Benefits, Risks of Dolutegravir Center Stage at AIDS 2018

Heather Boerner

July 17, 2018

AMSTERDAM — The integrase strand transfer inhibitor dolutegravir (Tivicay, GlaxoSmithKline) will be in the spotlight at the upcoming International AIDS Conference 2018.

A session on GEMINI 1 (NCT02831673) and GEMINI 2 (NCT02831764) will explore the two-drug regimen of dolutegravir plus lamivudine (Epivir, ViiV Healthcare) for treatment-naive patients with HIV.

And another session will address the potential association between dolutegravir taken during pregnancy and neural tube defects in infants, which the US Food and Drug Administration recently warned about, as reported by Medscape Medical News.

"The discussion around dolutegravir and conception issues is going to be very real at the conference," said International AIDS Society President Linda-Gail Bekker, MBChB, PhD, from the University of Cape Town in South Africa.

There will also be a forum on the scientific accuracy of the undetectable equals untransmittable (U=U) movement.

More Science and Epidemiology on Treatment as Prevention

Data have shown that effective antiretroviral treatment eliminates the risk for transmission in serodiscordant heterosexual couples (N Engl J Med. 2016;375:830-839) and in gay male couples (JAMA. 2016;316:171-181 and the Opposites Attract study presented at the 2017 AIDS meeting).

However, "transmission risk, which is really the basis of the U=U campaign," has been an "open question," said Jens Lundgren, MD, one of the lead investigators of PARTNER2.

Data from PARTNER2 — a long-term extension of the PARTNER study (JAMA. 2016;316:171-181) — on HIV transmission in gay men will be presented at the conference.

"I think we are bringing data to the floor to clarify the issue," Lundgren explained.

In addition, studies on the scale-up of universal HIV testing and immediate treatment in several countries will examine how treatment as prevention can work as a national policy.

Building on data from a Swaziland study presented last year, as reported by Medscape Medical News, studies out of Botswana, Kenya, Namibia, Switzerland, and Uganda will look at universal access to care and whether a universal test-and-treat strategy can be delivered by both government-managed healthcare systems and public health agencies.
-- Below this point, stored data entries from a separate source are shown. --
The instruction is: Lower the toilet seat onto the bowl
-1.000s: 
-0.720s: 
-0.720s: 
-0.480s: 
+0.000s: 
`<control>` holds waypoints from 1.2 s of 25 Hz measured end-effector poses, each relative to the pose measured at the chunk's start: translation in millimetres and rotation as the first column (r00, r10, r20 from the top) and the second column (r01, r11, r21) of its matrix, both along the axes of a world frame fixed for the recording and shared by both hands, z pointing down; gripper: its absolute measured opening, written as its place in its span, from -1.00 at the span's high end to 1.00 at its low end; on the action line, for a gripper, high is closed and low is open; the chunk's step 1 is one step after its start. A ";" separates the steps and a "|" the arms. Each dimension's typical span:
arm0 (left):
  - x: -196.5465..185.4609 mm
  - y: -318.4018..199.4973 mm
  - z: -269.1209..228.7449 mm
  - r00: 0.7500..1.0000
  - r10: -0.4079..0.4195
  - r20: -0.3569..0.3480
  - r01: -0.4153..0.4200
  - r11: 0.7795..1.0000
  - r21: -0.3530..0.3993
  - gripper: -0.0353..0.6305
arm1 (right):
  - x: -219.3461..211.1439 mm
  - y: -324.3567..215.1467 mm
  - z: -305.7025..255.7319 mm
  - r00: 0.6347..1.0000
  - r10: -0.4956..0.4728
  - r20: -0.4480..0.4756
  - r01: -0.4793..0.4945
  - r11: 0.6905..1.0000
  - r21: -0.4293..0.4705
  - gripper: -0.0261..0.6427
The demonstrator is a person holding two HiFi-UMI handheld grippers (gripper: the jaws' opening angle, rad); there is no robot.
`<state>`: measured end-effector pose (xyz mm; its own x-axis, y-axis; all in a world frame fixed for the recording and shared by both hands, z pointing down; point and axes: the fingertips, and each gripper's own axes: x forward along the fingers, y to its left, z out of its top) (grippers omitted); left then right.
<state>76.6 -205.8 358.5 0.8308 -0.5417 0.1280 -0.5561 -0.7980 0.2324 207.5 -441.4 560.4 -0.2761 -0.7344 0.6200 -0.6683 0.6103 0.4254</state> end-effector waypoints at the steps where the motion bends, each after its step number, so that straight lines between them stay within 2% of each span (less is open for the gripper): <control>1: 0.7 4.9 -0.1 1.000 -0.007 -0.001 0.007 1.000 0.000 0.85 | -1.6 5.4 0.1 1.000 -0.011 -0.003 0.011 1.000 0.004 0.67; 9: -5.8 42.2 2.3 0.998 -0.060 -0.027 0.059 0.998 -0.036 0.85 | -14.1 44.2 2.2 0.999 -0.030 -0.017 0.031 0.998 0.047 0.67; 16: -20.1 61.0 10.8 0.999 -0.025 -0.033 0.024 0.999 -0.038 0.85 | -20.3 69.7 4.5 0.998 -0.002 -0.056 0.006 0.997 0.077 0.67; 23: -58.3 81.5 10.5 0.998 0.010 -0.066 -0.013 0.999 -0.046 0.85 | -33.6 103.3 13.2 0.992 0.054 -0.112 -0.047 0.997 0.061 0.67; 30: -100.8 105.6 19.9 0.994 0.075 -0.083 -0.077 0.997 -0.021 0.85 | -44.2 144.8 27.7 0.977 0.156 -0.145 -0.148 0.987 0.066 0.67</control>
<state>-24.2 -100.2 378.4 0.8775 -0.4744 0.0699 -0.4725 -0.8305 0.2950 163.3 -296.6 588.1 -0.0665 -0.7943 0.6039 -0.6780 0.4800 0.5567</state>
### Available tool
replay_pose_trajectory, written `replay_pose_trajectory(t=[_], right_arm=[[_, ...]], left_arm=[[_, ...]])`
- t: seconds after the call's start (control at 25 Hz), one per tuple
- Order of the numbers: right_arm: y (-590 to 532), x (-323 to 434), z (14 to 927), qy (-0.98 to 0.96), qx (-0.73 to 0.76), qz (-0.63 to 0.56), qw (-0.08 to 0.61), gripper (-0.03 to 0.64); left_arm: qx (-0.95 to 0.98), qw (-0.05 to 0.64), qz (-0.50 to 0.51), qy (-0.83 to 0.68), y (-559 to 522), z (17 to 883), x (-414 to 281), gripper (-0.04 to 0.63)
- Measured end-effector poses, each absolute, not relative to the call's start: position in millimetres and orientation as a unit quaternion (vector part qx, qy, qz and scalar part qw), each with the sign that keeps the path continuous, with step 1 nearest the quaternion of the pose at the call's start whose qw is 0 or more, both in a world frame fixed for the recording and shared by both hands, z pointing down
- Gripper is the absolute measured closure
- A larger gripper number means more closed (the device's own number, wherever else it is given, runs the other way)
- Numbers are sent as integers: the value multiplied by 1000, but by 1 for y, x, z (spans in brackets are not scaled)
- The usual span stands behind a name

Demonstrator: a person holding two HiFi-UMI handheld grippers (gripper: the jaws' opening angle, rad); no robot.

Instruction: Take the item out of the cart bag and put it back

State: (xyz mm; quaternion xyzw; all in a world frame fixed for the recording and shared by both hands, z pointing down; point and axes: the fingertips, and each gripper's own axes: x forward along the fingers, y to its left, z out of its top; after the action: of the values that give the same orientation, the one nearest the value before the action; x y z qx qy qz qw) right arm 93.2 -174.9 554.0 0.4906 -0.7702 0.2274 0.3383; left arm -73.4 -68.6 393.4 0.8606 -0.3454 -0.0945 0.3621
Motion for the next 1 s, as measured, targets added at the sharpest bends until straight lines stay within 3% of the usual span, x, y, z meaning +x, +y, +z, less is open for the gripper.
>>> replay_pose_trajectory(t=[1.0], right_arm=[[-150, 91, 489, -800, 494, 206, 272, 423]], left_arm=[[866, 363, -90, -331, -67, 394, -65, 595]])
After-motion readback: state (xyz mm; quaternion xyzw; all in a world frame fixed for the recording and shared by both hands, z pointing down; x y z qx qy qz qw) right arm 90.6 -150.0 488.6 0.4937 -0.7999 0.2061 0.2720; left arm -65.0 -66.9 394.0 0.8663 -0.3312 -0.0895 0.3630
Hard data on the impact of politics on the HIV epidemic will also be presented.

Not Just Healthcare Providers

The conference will start with the Amsterdam Affirmation, a commitment to science-based health policy that has been signed so far by more than 1500 advocates, physicians, and researchers.

The heartbeat of the movement to end HIV is that service providers aren't just clinicians, said Bekker. They are passionate advocates for "their clients' rights, wellbeing, and the best treatment available," she told Medscape Medical News.

The number of presentations on injection-drug use and harm reduction is four times higher than it was last year. And there will be sessions on the effect of the expanded Mexico City Policy on the HIV epidemic in countries with legal abortion, the consequence of sex-worker criminalization laws on access to HIV treatment, and the ongoing impact of discriminatory policies on people with HIV in Eastern Europe and Central Asia.

In addition, a consensus statement from physicians on the science of treatment as prevention and HIV criminalization laws will be featured.

There will also be a focus on younger people, with young researchers and clinicians — to whom Bekker hopes "to hand over the reins" — involved in several studies, and explorations of issues related to specific populations, such as young women at highest risk for HIV.

Bekker and Lundgren have disclosed no relevant financial relationships.